13) To ensure and strengthen the separation of powers, the judiciary should be closely involved at all stages in the budgetary process and should be responsible for the financial management of the courts individually and as a whole, within the budgets allocated to them.

Court management and optimization of the workload of courts and public prosecution offices:

14) Redistribution of tasks within courts to allow judges to concentrate on their core judicial tasks is an important goal in itself, apart from the cost savings that may be reached this way. To be effective, judges must be provided with all necessary support. They must be able to rely on their staff and this requires highly qualified staff.

15) While maintaining a transparent mechanism, the allocation of cases to courts and judges should be made more flexible in order to utilize the deployment of judges better.

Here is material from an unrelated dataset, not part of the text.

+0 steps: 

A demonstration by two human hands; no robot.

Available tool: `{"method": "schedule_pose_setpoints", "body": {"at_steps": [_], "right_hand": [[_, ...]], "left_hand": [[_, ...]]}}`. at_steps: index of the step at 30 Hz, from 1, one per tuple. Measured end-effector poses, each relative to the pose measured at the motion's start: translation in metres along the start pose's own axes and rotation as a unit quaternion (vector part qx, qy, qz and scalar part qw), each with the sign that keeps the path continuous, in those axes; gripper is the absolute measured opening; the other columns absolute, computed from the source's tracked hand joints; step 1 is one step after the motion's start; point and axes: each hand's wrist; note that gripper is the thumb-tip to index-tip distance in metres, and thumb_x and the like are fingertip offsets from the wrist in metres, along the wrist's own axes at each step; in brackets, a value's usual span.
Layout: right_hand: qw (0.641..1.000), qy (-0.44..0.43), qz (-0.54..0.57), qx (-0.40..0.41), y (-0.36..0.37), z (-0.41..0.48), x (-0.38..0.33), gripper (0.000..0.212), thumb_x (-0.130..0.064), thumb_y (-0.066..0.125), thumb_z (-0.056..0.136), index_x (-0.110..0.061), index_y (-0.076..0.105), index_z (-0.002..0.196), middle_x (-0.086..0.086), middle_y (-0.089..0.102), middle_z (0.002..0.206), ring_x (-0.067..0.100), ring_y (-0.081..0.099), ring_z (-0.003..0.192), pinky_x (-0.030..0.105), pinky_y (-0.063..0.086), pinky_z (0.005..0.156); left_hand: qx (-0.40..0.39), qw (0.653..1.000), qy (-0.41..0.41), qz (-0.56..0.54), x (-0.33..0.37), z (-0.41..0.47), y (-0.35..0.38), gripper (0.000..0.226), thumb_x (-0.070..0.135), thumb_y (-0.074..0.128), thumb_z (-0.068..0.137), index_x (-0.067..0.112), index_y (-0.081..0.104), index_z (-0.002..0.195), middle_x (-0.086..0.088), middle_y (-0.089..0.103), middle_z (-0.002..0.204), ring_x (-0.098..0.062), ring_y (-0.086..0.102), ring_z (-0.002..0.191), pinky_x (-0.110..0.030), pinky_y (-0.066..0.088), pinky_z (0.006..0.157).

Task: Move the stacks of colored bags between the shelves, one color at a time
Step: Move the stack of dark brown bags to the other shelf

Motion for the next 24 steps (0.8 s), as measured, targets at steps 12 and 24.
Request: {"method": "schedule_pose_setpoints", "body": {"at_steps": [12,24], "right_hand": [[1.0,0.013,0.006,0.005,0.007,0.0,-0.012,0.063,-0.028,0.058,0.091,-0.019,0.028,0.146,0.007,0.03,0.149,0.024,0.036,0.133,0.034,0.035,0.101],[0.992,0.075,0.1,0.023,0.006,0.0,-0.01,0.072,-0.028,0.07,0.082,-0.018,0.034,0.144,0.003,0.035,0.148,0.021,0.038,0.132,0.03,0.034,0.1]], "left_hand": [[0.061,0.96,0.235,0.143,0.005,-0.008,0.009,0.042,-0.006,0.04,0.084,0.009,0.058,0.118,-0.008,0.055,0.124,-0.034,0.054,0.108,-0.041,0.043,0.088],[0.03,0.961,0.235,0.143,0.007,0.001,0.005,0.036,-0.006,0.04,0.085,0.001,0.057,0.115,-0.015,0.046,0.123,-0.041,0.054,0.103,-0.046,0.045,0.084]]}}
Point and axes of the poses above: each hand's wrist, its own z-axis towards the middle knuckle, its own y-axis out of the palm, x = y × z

16) Reduction in overheads is desirable, but must be carefully balanced with increasing needs to have adequate information about caseload and processing time.

On the process of reform:

17) It is essential that the judiciary, judicial councils and in particular judges and prosecutors be involved at each stage of development  and implementation of reform plans. This is to ensure the independence of the judiciary, that reforms are effective and instill confidence.

18) The judiciary, under the lead of Judiciary councils, where these exist,  should develop sensible proposals for effective reform. The goal of reform  should be improvement of the overall excellence of justice. More effective administration results in improvements in timeliness and quality of delivery.

19) It is recommended that such proposals for reform are informed by the general directions outlined in this report. In particular, the combined simplification of procedures, stricter case management and digitalization offer a perspective for judicial excellence.